Entries taken from a collection:
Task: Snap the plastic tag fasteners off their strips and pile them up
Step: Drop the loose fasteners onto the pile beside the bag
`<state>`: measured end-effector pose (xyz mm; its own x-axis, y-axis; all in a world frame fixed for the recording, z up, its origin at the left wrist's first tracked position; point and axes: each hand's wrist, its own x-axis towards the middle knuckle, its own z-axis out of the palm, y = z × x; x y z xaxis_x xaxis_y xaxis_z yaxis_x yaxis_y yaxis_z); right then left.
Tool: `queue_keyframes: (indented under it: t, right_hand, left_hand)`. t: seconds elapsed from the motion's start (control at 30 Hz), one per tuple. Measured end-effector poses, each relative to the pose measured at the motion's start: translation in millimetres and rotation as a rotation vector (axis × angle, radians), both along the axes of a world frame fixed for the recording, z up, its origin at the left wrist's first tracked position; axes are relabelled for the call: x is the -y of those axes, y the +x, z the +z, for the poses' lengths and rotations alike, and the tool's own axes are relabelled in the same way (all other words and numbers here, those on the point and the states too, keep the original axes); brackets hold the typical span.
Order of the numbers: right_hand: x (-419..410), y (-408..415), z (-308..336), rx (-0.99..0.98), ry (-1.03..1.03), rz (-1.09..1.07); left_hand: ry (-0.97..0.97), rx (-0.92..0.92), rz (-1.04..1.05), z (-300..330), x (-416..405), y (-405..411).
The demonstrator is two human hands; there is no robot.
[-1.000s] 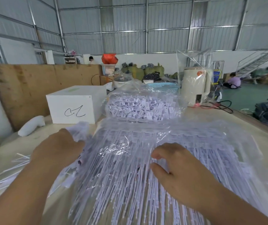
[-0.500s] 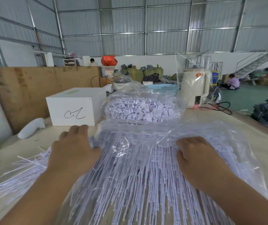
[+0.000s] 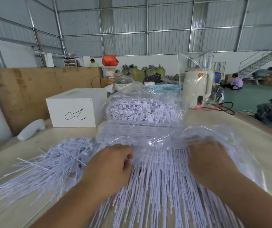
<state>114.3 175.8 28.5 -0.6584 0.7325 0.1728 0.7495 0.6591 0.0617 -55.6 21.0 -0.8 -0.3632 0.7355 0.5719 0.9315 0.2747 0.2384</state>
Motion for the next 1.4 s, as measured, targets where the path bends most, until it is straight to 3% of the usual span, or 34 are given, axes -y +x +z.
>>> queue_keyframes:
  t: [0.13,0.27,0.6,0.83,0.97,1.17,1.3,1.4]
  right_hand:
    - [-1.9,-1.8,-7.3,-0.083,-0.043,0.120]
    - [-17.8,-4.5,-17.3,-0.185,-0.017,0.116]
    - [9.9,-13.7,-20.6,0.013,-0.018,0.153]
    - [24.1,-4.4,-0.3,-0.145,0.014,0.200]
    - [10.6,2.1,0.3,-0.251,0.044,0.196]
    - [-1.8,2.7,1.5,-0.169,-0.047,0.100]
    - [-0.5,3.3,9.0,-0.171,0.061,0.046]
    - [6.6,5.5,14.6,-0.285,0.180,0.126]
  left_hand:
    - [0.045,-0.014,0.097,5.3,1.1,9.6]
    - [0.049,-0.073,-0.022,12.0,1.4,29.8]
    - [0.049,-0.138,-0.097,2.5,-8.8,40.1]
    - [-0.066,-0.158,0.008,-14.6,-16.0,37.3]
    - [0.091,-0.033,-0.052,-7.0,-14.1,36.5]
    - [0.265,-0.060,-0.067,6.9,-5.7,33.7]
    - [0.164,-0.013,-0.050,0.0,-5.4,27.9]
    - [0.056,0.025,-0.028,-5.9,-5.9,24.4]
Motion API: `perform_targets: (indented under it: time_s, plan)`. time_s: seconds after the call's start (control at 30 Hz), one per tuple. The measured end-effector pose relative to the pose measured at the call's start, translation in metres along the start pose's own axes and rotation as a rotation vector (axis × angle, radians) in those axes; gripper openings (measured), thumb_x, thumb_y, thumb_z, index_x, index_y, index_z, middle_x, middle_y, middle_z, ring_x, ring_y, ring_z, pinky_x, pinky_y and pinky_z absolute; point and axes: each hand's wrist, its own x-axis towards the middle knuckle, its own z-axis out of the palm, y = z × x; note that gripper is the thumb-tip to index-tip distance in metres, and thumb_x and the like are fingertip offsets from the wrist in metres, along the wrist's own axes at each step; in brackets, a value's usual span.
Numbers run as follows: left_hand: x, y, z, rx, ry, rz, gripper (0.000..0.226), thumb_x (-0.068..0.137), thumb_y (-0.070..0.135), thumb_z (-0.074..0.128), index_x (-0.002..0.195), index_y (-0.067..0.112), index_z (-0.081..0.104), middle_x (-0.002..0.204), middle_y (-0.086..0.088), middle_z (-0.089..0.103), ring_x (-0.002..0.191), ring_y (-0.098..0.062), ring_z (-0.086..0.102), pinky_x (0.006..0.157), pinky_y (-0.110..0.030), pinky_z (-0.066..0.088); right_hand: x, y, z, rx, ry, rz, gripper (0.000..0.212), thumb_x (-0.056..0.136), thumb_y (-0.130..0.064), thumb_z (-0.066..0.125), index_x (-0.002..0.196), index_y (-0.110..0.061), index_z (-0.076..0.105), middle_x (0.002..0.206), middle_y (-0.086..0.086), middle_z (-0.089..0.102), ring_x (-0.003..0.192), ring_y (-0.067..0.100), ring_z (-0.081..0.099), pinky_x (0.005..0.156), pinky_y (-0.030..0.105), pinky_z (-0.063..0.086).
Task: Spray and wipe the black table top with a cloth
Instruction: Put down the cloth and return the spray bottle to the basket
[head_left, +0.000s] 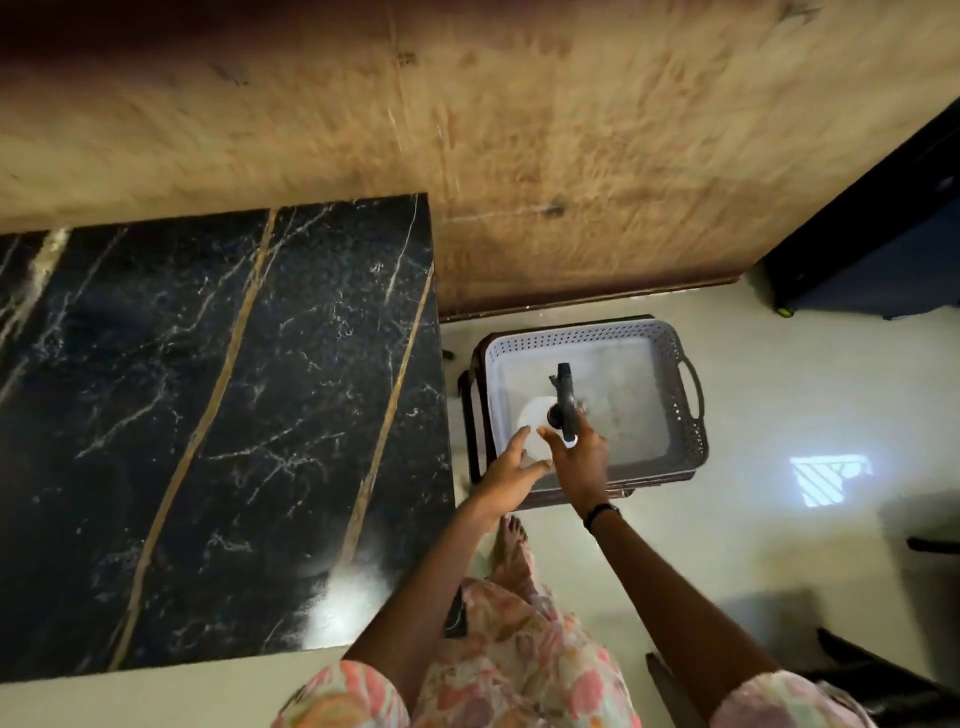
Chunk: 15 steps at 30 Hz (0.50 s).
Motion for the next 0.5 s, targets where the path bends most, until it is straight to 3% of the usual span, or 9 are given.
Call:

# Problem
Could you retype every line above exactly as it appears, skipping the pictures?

# Finished exercise
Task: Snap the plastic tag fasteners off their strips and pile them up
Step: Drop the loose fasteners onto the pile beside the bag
`<state>`: measured end-effector pose (xyz mm; its own x-axis, y-axis; all in a world frame fixed for the recording, z up, its origin at the left wrist's first tracked position; point and axes: each hand's wrist, its own x-axis towards the middle knuckle, its own z-axis out of the palm, y = z × x; x y z xaxis_x xaxis_y xaxis_z yaxis_x yaxis_y yaxis_z); right then left.
Tool: `queue_keyframes: (indented under it: t, right_hand, left_hand)`. t: seconds elapsed from the motion's start (control at 30 Hz), one per tuple. Measured end-effector poses, each relative to the pose measured at the motion's start: translation in millimetres and rotation as a rotation vector (axis × angle, radians), both along the axes of a world frame fixed for the recording, z up, its origin at the left wrist's first tracked position; axes are relabelled for the call: x is the -y of those axes, y the +x, z the +z, for the poses' lengths and rotations alike, and the tool's own axes are relabelled in the same way (all other words and numbers here, those on the point and the states too, keep the original axes); brackets hold the typical span.
Order of the numbers: right_hand: x (-419..410), y (-408..415), z (-308..336), rx (-0.99..0.98), ry (-1.03..1.03), rz (-1.09..1.07); left_hand: ry (-0.97..0.97), rx (-0.92..0.92), rz (-1.04..1.05), z (-300..330), x (-416..405), y (-405..411).
The demonstrator is two human hands; there is no robot.
[-1.000s] 
[-0.500s] 
[+0.000s] 
<state>114.3 175.8 28.5 -0.6584 0.7325 0.1728 0.7495 0.6591 0.0617 -55.6 21.0 -0.8 -0.3632 0.7355 0.5719 0.9315 0.2747 0.2384</state>
Motion for the next 1.4 s, as measured, targets where the path bends most, until it is straight to 3% of the usual span, or 34 are given, axes -y +x +z.
>>> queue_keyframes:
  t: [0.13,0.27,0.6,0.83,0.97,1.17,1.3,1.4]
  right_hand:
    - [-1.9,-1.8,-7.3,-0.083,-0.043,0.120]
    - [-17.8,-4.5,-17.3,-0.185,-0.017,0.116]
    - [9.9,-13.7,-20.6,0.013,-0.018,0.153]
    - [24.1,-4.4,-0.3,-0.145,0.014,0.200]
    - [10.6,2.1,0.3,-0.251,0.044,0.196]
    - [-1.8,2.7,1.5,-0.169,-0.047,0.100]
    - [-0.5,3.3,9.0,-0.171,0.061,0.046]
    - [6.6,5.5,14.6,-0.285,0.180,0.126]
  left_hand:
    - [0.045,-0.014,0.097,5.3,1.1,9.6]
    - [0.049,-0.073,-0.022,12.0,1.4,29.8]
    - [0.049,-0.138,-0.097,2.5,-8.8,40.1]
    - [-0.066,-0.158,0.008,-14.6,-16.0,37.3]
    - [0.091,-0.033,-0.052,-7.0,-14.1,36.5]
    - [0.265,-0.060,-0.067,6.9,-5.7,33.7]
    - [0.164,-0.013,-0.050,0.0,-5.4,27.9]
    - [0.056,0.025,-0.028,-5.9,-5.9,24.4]
Motion API: `perform_targets: (indented under it: time_s, plan)`. time_s: seconds after the call's start (control at 30 Hz), one per tuple. The measured end-effector pose relative to the pose measured at the call's start, translation in metres along the start pose's own axes and rotation as a rotation vector (axis × angle, radians) in those axes; gripper openings (measured), thumb_x, thumb_y, thumb_z, index_x, index_y, index_z, middle_x, middle_y, middle_z, ring_x, ring_y, ring_z, pinky_x, pinky_y and pinky_z absolute; point and axes: each hand's wrist, its own x-axis towards the middle knuckle, its own z-axis out of the palm, y = z × x; note that gripper is the thumb-tip to index-tip distance in metres, and thumb_x and the like are fingertip offsets from the wrist in metres, along the wrist's own axes at each step; in brackets, a value's usual span.
Numbers run as follows: left_hand: x, y, z, rx, ry, rz, gripper (0.000..0.226), thumb_x (-0.068..0.137), thumb_y (-0.070..0.135), thumb_z (-0.074..0.128), index_x (-0.002..0.195), index_y (-0.067..0.112), index_z (-0.081..0.104), middle_x (-0.002..0.204), middle_y (-0.086..0.088), middle_z (-0.089..0.103), ring_x (-0.002..0.191), ring_y (-0.098..0.062), ring_z (-0.086..0.102), pinky_x (0.006..0.157), pinky_y (-0.110..0.030), pinky_z (-0.066..0.088); right_hand: x, y, z, rx, ry, rz, gripper (0.000..0.212), thumb_x (-0.056..0.136), thumb_y (-0.130..0.064), thumb_z (-0.066..0.125), index_x (-0.002..0.196), index_y (-0.110..0.061), index_z (-0.076..0.105), middle_x (0.002..0.206), middle_y (-0.086..0.086), middle_z (-0.089..0.102), ring_x (-0.003..0.192), ring_y (-0.067..0.100), ring_z (-0.081..0.099), pinky_x (0.005..0.156), pinky_y (-0.030..0.105), pinky_z (-0.063..0.086).
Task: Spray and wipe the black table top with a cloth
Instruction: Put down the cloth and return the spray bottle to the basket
[head_left, +0.000s] 
Chunk: 15 steps at 30 Hz (0.50 s).
Motion for the next 0.5 s, targets where the path bends most, until it is straight to 3% of the usual span, or 9 are given.
Call:

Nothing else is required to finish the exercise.